Прохор перекрестился, в два глотка опорожнил стакан, хрустко закусил солёным огурцом и мрачно сжался, словно ушёл в себя. А Иван до дна пить не стал, так, пригубил чуть-чуть и отставил стакан. Мысли набегали одна на одну, переплетались, путались – то об Ильке, то о Феде, то о себе самом. Какого дьявола занесла их нелёгкая в этот Гильчин?! И ведь смерть пронеслась над всеми, а скосила одного лишь Ильку! Илька, Илька, верный друг и дорогой товарищ, как он старался помочь ему, Ивану, и в Харбине, и в мировой войне! И теперь он будто бы принял на себя всю тяжесть бывших и будущих грехов близких ему людей – внезапно осознав это, Иван ощутил горячий комок в груди, ему стало до боли совестно, что он сидит с его убийцей за одним столом и даже какое-то мгновение был ему благодарен за то, что тот не предал жуткой погибели его сына. Кровь ударила Ивану в лицо, он встал из-за стола так резко, что Прохор очнулся:

– Ты чего, паря?!

Не ответив, есаул надел чекмень, шапку и вышел в осеннюю ночь. Было тепло, от Амура тянуло сыростью. На той стороне горел костёр, возле него просматривались человеческие фигуры – то ли рыбаки, то ли советские пограничники. Иван знал, что после Зазейского восстания большевики занялись укреплением пограничных районов, однако людей и средств не хватало, и между заставами по-прежнему были большие «дыры», через которые на ту сторону переходили диверсионные группы и целые отряды. Большевики их называли белогвардейскими бандами и по-своему были правы – диверсанты вели себя по-бандитски: поджигали дома и хозяйственные строения, убивали или угоняли скот и расправлялись со сторонниками советской власти. Иван понимал, что называть это настоящей борьбой с большевиками несерьёзно – просто мелкие злобные от бессилия укусы, но также сознавал, что отказываться от участия в этой, как он говорил Насте, «возне» не в его силах. Устроители «возни» нащупали его болевую точку и всякий раз, когда им было нужно, давили на неё. После рождения Оли жена часто болела (всё-таки бегство от красногвардейской резни в Благовещенске не прошло даром: Настя часто замыкалась и могла часами сидеть с отсутствующим взглядом), а лечение стоило денег, плата за квартиру росла каждые полгода, ну и цены на продукты, что на рынке, что в магазинах, с закрытием «Счастливой Хорватии» стали ощутимо «кусаться». Жалованье частного детектива напрямую зависело от заказов, и его частенько не хватало, несмотря на то, что Толкачёв себе выписывал всегда меньше, чем компаньону. А в случаях командировок, таких, как вот эта, в Новогильчинский, выдавал авансы, отмахиваясь от обещаний Ивана «всё честно отработать». Хороший товарищ, кроме добрых слов и сказать нечего. А Иван вначале смотрел на него, как на богатенького шалопая, проматывающего отцовские деньги. Зато вот Прохор, с которым когда-то был в походе на Харбин, а в гражданскую гонял красных, вроде бы знаемый от сапог до фуражки, взял и убил Ильку, а ведь наверняка мог просто скрутить и посадить в подклет. Как теперича с ним в рейд идти?!
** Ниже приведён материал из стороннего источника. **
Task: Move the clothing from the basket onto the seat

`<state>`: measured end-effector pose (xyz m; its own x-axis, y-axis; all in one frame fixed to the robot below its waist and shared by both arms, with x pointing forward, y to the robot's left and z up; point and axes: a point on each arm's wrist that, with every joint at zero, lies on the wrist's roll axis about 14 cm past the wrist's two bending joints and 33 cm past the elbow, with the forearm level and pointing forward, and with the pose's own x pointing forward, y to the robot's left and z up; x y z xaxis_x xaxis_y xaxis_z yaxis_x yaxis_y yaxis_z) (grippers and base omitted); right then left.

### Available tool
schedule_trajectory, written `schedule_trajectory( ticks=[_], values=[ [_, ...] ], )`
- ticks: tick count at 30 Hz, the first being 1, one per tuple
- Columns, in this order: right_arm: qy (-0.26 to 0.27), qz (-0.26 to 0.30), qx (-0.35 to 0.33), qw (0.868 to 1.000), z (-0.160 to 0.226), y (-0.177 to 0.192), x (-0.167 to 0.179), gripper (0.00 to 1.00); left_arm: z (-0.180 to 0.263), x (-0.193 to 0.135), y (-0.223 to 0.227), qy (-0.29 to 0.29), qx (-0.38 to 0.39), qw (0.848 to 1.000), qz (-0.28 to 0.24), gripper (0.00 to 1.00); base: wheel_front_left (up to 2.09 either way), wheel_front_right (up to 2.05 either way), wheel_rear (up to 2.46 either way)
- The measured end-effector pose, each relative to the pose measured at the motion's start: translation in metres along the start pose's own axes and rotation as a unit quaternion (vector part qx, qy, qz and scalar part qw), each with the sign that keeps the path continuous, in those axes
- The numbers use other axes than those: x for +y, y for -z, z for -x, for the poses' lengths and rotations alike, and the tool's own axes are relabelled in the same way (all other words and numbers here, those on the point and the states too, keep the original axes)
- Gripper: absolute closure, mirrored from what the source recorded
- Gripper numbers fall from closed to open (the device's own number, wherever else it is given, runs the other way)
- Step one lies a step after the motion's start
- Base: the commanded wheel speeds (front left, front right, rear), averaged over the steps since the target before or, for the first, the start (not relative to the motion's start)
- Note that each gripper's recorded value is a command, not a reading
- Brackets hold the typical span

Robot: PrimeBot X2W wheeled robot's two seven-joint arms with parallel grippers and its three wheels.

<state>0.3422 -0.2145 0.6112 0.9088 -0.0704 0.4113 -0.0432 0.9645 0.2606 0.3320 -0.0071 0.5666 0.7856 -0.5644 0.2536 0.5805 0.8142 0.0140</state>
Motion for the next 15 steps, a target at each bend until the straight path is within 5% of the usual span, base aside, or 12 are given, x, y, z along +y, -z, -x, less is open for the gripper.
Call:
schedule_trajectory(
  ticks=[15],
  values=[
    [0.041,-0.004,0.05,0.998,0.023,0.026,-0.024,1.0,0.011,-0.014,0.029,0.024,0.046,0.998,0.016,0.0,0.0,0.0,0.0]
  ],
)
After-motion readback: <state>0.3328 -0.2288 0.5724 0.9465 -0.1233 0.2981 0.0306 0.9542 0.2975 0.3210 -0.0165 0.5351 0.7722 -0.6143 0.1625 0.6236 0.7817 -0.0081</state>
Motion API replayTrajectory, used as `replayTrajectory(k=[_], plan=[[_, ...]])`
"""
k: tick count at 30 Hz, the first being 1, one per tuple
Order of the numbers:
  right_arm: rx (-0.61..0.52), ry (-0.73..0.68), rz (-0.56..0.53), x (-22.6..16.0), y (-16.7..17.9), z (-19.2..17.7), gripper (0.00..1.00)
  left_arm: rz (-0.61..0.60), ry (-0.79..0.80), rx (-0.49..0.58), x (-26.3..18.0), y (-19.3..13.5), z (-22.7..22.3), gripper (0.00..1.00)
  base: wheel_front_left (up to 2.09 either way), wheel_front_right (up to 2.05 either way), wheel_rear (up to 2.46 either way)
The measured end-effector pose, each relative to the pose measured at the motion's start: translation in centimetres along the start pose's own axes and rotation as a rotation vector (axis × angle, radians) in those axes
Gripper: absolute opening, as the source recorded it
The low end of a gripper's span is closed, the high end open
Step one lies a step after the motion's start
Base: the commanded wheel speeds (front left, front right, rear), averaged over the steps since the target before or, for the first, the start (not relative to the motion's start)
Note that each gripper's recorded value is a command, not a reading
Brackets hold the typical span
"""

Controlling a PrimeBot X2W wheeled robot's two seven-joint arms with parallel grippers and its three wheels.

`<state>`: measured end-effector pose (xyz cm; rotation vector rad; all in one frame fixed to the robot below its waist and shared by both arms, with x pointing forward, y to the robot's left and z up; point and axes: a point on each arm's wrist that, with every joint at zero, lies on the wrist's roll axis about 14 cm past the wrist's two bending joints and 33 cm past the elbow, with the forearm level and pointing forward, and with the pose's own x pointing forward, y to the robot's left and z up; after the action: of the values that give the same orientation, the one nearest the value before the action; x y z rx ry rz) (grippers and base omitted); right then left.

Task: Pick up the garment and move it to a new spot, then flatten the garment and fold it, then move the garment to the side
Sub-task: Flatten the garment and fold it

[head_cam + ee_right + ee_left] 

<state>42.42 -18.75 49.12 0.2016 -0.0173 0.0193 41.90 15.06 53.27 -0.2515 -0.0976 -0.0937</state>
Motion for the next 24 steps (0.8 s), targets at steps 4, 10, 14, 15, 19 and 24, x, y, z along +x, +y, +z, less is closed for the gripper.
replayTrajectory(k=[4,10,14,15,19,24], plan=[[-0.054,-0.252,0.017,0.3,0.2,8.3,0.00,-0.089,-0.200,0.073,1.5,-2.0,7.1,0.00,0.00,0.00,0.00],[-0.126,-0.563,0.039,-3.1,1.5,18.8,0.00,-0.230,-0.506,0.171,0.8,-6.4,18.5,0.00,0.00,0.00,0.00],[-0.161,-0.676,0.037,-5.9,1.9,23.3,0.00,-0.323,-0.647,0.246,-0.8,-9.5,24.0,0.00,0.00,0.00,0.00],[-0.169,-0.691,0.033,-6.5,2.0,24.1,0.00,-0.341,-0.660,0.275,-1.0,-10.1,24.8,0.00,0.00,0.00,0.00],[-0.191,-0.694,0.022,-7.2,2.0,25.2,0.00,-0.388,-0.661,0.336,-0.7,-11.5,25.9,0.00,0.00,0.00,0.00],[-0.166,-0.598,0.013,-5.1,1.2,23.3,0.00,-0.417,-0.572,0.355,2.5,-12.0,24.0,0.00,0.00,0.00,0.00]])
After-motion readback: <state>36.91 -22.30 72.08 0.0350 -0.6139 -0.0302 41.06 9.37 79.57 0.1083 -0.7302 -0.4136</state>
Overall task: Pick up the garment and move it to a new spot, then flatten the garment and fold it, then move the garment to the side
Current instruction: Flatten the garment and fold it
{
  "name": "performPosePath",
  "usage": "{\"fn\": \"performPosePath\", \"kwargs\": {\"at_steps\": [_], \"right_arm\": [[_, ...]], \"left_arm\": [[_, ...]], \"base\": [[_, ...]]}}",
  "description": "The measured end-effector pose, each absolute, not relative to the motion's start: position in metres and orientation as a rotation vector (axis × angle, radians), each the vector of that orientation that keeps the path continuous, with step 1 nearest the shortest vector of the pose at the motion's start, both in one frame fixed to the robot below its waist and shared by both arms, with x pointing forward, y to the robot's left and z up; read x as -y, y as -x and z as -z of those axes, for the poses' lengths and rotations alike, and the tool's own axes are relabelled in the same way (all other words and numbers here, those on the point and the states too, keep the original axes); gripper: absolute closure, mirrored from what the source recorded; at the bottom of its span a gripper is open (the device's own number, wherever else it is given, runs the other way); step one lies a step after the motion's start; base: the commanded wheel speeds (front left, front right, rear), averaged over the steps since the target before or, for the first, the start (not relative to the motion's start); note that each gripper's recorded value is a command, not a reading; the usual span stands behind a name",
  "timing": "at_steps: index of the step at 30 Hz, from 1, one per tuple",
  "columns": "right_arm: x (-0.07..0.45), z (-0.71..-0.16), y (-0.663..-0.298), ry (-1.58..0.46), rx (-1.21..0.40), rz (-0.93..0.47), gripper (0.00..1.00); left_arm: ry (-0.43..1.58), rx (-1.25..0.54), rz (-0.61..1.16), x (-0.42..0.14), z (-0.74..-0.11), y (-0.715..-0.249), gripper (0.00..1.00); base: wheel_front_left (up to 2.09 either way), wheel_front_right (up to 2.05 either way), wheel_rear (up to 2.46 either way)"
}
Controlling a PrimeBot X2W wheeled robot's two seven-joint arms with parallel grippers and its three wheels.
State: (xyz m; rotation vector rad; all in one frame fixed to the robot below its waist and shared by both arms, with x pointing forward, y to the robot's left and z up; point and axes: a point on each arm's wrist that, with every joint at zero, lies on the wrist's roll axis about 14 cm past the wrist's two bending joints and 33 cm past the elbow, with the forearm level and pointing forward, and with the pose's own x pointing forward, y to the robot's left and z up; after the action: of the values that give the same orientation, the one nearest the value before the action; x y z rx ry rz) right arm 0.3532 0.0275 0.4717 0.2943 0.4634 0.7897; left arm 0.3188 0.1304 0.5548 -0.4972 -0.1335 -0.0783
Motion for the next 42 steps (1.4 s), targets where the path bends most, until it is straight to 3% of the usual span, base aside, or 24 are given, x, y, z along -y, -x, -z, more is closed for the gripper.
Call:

А не пойду, решил Иван. Пущай генералы все свои страшилки сполняют – не пойду! Конечно, могут и убить – только на кой ляд я им сдался? А ежели с Толкачёвым договориться: мол, вздумают с лишкóм надавить, – предупредить, что детективное агентство, в случае чего, предаст огласке неприятные моменты их деятельности? Он, конечно, не любит с политикой связываться, а где белые генералы – там сплошная политика, но Михаил – не из трусливого десятка и человек чести: возьмётся – не отступит.

Иван ещё раз посмотрел через Амур. Костёр, словно откликаясь на его мысли, неожиданно ярко вспыхнул, осветив фигуры людей. Это были пограничники. Нечего туда соваться, подумал есаул. И вообще, пора забыть о прошлой жизни, её не вернуть, нужно тут приноравливаться.

Загрузка...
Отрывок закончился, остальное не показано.